In a rare example of domestic policy from Sun Jun's regency, Sun Jun sought to build walls around Guangling. The court feared it would be too expensive and never be finished, but only Teng Yin dared protest. The work was started but with Jun soon to die, it would never be completed.

== Death and legacy ==
In 256, at the urging of Wen Qin, (Note: Wen had surrendered to Wu after the failure of his revolt; the official Wei history Weishu claimed only Sun Jun could tolerate and treated Wen generously.) Sun Jun ordered a major attack against Wei, but would not lead it himself. Wen Qin, Lü Ju (呂據), Liu Zuan (劉纂), Zhu Yi (朱異) and Tang Zi were to advance up the Huai and Si rivers to attack Qing and Xu provinces. Sun Jun and Teng Yin went to Lü Ju's camp at Shitou with a large attendance, but Sun Jun was troubled by seeing how well Lü Ju's soldiers were, so he claimed illness and withdrew. Plagued by dreams of Zhuge Ke striking him, Sun Jun fell mortally ill. He transferred his powers to his cousin Sun Chen and then died at the age of only 38 sui. Sun Chen succeeded him, recalling the armies; Lü Ju also led an unsuccessful revolt.

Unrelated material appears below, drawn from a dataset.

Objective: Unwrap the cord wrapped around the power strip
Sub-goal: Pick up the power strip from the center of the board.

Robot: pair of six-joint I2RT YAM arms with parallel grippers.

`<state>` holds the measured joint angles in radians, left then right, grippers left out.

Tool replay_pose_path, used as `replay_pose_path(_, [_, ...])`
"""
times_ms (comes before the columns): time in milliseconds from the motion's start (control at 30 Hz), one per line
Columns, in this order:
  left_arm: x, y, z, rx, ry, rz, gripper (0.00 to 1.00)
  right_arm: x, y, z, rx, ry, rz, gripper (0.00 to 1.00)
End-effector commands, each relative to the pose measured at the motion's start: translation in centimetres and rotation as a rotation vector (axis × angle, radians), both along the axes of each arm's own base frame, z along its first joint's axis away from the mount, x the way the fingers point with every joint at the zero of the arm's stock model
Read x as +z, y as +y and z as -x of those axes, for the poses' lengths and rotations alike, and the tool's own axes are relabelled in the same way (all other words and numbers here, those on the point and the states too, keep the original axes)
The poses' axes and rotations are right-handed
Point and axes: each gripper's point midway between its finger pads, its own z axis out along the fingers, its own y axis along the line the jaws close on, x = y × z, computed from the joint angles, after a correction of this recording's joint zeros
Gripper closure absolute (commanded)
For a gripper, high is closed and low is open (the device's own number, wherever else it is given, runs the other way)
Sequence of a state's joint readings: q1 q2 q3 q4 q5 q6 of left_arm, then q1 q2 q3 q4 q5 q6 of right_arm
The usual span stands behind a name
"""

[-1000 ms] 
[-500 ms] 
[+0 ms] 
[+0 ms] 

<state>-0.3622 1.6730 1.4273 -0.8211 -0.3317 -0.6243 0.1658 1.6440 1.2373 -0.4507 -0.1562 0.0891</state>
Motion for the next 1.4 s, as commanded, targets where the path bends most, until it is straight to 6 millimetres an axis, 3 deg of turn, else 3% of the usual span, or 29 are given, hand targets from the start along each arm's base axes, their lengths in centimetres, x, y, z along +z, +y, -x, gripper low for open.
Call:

In 258, after Sun Chen had deposed Sun Liang and had in turn been executed by the succeeding emperor Sun Xiu, Sun Jun's casket was disinterred and reduced in size, as a sign of imperial disapproval; both Sun Jun and Sun Chen were posthumously banished from the royal family and renamed Gu Jun (故峻) and Gu Chen (故綝) respectively. While there was no recorded sons of Sun Jun, records indicated some female relatives: his elder sister was married to Quan Shang of the powerful Quan clan and a younger sister was married to Zhu Sun, son of Zhu Ju.

Sun Jun appears in the 14th century Luo Guanzhong novel Romance of the Three Kingdoms in chapters 108 and 110 before dying off-page in chapter 111. Beloved by Sun Quan, he acts against Zhuge Ke due to being removed from command and on the urging of Teng Yin who is the more active plotter.